Namun, jika menteri di kementerian-kementerian terkait yang saat ini menjabat sudah berganti, maka konflik kepentingan bisa dihindarkan. Mereka pasti tak akan segan mengungkap data atau informasi di kementerian yang bisa membantu menuntaskan persoalan.
“Seperti ATR/BPN, dia tidak ada beban, dia umumkan daftar sertifikat dan penerimanya. Dia tidak ada beban karena tidak menjadi bagian dari itu. Dari awal kami menyatakan kementerian yang menyatakan tidak tahu terhadap proyek ini patut diperiksa dia menjadi bagian dari proyek ini,” tegas Zenzi.
Misalnya, ketika itu Menteri KP Trenggono yang mengaku tidak tahu-menahu soal pagat laut di Tangerang. Inilah salah satu pihak yang dicurigai Zenzi terlibat dalam proyek ini. Termasuk Wakil Menteri ATR/BPN yang mengaku sama, tidak tahu apapun, karena menurutnya yang menerbitkan Sertifikat Hak Milik (SHM) dan Hak Guna Bangunan (HGB) adalah Badan Pertanahan Kabupaten Tangerang.
“Enggak mungkin pejabat di Badan Pertahanan daerah itu menerbitkan sesuatu sertifikat yang berhubungan dengan usaha besar dia tidak memberitahu atau tidak ada izin dari Kementerian, tidak ada restu. Bahkan pasti ada pengarahan dari Kementerian. Enggak mungkin enggak tahu, pasti tahu,” ujarnya.

Hal yang sama juga disangkakan pada Jokowi yang saat itu duduk di kursi presiden. Pada Mei 2023 Jokowi menandatangani peraturan soal penambangan pasir. Peraturan itu dinilai bertentangan dengan Undang-Undang Pengelolaan Pesisir dan Lautan. Pasalnya, UU tersebut mengamanatkan pemerintah untuk membuat tata kelola terhadap wilayah yang mengalami sedimentasi (contoh akibat adanya pengendapan lumpur) agar ekologi di sana tak terganggu dan kembali pulih.

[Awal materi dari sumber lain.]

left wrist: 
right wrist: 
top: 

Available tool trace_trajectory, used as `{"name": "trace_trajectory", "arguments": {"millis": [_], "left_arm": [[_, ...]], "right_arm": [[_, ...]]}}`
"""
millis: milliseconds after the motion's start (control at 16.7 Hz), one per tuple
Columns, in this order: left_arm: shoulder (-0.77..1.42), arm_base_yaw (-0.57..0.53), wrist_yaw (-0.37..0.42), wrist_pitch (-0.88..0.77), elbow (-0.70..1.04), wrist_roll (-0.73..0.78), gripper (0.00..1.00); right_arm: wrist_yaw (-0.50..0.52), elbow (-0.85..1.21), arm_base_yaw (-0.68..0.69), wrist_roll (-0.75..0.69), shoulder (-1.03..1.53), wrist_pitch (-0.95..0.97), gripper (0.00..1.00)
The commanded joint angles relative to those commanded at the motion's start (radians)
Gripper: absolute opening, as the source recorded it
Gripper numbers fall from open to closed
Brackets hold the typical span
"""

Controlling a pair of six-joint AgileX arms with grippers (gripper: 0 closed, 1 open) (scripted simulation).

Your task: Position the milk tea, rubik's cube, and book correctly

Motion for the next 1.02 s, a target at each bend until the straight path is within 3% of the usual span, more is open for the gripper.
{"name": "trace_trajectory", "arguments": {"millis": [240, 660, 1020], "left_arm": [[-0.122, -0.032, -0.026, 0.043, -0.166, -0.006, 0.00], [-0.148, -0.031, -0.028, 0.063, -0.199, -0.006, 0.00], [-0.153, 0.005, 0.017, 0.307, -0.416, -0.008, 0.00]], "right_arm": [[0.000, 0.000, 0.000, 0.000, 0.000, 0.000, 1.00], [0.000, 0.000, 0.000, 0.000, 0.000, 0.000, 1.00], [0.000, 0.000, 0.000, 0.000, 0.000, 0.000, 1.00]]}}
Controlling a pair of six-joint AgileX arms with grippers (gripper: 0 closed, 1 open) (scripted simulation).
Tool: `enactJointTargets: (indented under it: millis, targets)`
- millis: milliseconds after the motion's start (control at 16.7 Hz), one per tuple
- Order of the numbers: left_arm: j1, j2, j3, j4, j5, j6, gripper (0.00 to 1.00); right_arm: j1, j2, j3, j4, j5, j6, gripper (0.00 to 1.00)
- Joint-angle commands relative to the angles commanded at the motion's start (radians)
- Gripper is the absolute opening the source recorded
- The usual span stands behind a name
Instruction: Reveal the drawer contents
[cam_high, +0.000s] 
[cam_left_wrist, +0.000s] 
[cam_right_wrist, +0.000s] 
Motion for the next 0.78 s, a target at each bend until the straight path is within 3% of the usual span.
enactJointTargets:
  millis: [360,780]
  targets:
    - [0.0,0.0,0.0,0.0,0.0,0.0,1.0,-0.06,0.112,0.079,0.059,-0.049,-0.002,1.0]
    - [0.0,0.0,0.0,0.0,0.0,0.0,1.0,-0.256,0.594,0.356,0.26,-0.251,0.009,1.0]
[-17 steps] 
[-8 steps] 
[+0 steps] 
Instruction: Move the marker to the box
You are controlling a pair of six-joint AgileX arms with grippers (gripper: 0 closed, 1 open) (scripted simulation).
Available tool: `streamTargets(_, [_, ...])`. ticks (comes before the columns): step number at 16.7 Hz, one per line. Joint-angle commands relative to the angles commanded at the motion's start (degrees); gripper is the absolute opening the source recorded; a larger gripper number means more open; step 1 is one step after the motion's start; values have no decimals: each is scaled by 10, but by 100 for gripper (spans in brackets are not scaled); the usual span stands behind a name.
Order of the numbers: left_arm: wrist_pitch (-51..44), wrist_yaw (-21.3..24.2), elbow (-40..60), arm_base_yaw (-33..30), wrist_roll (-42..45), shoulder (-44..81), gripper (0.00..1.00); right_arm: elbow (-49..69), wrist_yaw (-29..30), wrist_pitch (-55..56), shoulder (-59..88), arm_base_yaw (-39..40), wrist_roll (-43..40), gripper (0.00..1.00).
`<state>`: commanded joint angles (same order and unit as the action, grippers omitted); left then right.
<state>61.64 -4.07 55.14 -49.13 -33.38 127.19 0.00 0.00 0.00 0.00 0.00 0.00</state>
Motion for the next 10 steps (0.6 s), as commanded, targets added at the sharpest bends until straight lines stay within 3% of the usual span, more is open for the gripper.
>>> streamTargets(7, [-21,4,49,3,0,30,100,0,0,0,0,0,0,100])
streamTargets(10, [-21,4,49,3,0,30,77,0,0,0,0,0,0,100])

“Tetapi keputusan oleh Jokowi, pasir-pasir yang mengendap oleh proses geomorfologis dan kesetimbangan alam, pasir ini yang dibolehkan untuk diambil, justru Ini merusak ekosistem. Ini bertentangan dengan perintah Undang-Undang Perairan dan Kelautan itu sendiri,” ujar Zenzi.
Padahal, presiden diamanatkan untuk melaksanakan dan taat terhadap konstitusi, bukan melawannya. Oleh karena itu, ZenI tegas mengatakan Jokowi harus dipanggil untuk dimintai keterangan dan pertanggungjawaban atas kebijakannya di masa lalu, meski kini ia sudah tak lagi menjabat sebagai Presiden.
“Yang harus diperiksa oleh pemerintah saat ini, atas kepentingan apa seorang Kepala Negara tahun 2023 itu berani melawan undang-undang untuk menguntungkan pihak lain, apa kepentingannya, apa keuntungannya. Negara ini tidak lagi mempunyai marwah di depan para pengusaha, karena ada yang menjual marwah itu. Siapa yang menjual marwah itu, orang yang seharusnya menegakkan hukum,” jelas dia.